La mayoría no logra comprender este fenómeno por el cual personas honestas, sensatas, gente de bien, se transforma a una velocidad inusitada en exactamente lo contrario. Es cierto que algunos no resisten el proceso y terminan siendo expulsados rápidamente para volver a sus lugares de origen, con cierta sensación de frustración por no haber conseguido sus genuinas metas. Los invade una inusitada impotencia que los marcará de por vida, pero pueden sentirse orgullosos de no haber sido parte de la indigna trituradora del poder.
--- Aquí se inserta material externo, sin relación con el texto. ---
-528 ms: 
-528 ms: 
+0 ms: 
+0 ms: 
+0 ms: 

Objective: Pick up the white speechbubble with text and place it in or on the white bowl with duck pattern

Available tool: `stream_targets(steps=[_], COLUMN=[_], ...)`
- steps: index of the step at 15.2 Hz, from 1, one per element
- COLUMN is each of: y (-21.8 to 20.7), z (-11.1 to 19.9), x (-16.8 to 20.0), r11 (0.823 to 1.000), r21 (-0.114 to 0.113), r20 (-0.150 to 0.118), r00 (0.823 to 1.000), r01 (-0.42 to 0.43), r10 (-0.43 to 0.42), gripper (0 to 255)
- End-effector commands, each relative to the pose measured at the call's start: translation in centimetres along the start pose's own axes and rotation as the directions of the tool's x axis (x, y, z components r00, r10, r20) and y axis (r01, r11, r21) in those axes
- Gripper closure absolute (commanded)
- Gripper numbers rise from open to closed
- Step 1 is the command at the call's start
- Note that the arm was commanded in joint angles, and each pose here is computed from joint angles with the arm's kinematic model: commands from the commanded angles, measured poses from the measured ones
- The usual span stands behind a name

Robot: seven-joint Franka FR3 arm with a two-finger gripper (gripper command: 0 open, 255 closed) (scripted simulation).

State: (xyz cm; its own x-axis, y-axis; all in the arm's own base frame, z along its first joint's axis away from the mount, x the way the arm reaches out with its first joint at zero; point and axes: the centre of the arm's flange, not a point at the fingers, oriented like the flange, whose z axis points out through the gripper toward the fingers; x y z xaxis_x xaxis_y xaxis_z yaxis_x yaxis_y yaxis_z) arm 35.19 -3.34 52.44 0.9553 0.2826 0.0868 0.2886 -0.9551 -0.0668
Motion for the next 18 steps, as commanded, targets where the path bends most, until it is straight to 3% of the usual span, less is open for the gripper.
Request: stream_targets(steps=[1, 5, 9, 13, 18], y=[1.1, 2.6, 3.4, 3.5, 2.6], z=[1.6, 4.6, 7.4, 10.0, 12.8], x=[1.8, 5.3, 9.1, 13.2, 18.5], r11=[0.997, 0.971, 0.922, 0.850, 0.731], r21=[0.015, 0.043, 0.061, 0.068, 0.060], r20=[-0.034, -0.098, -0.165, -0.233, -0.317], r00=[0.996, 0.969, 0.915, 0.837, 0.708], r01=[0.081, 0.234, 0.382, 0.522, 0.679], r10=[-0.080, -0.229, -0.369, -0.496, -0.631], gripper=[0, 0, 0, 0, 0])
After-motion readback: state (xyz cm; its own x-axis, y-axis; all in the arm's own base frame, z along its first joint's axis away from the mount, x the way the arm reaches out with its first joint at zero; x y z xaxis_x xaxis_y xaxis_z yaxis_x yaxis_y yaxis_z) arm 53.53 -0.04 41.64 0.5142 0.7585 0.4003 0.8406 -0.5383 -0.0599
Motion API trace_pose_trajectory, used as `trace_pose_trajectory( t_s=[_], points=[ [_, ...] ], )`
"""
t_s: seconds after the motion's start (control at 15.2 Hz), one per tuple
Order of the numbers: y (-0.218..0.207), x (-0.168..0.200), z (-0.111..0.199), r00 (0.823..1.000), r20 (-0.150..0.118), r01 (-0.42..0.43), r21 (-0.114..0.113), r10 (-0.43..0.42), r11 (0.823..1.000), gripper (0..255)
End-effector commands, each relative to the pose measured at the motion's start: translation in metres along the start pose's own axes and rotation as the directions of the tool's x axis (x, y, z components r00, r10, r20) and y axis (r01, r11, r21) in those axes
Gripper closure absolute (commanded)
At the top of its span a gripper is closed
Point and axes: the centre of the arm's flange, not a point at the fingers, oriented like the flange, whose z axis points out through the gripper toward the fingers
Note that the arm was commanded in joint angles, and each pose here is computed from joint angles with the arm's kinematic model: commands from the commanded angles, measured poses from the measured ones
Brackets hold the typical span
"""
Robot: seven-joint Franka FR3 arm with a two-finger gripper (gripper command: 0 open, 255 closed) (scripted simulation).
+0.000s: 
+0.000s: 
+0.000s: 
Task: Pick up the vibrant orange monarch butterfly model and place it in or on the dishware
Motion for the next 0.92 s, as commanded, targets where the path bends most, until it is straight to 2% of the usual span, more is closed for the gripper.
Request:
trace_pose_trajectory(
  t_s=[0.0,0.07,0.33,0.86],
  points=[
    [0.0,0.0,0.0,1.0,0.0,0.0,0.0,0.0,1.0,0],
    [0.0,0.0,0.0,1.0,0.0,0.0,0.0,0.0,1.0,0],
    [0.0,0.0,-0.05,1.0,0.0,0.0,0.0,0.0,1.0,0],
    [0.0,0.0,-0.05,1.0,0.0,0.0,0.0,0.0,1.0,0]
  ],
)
Por increíble que resulte el poder enamora, nubla la vista, hace perder los parámetros y se convierte irremediablemente en una adicción. Es así que consigue quebrar emocionalmente a aquellos que, sin integridad, asistirán al derrumbe secuencial de sus convicciones. Una vez que se recorren los primeros pasos y se ingresa por ese callejón sin salida, nada tiene retorno.

La llegada al poder implica un ejercicio de aclimatación. Los más logran dócilmente acomodarse a la nueva situación. Después de todo, la especie humana sobrevive gracias a su gran capacidad de adaptación. Otros, los menos tolerantes con ciertas prácticas, desisten a tiempo o son expulsados. La perversa regla de oro vigente les recordará siempre, y sin piedad, que quienes entran al sistema deberán recorrer la senda de la obnubilación.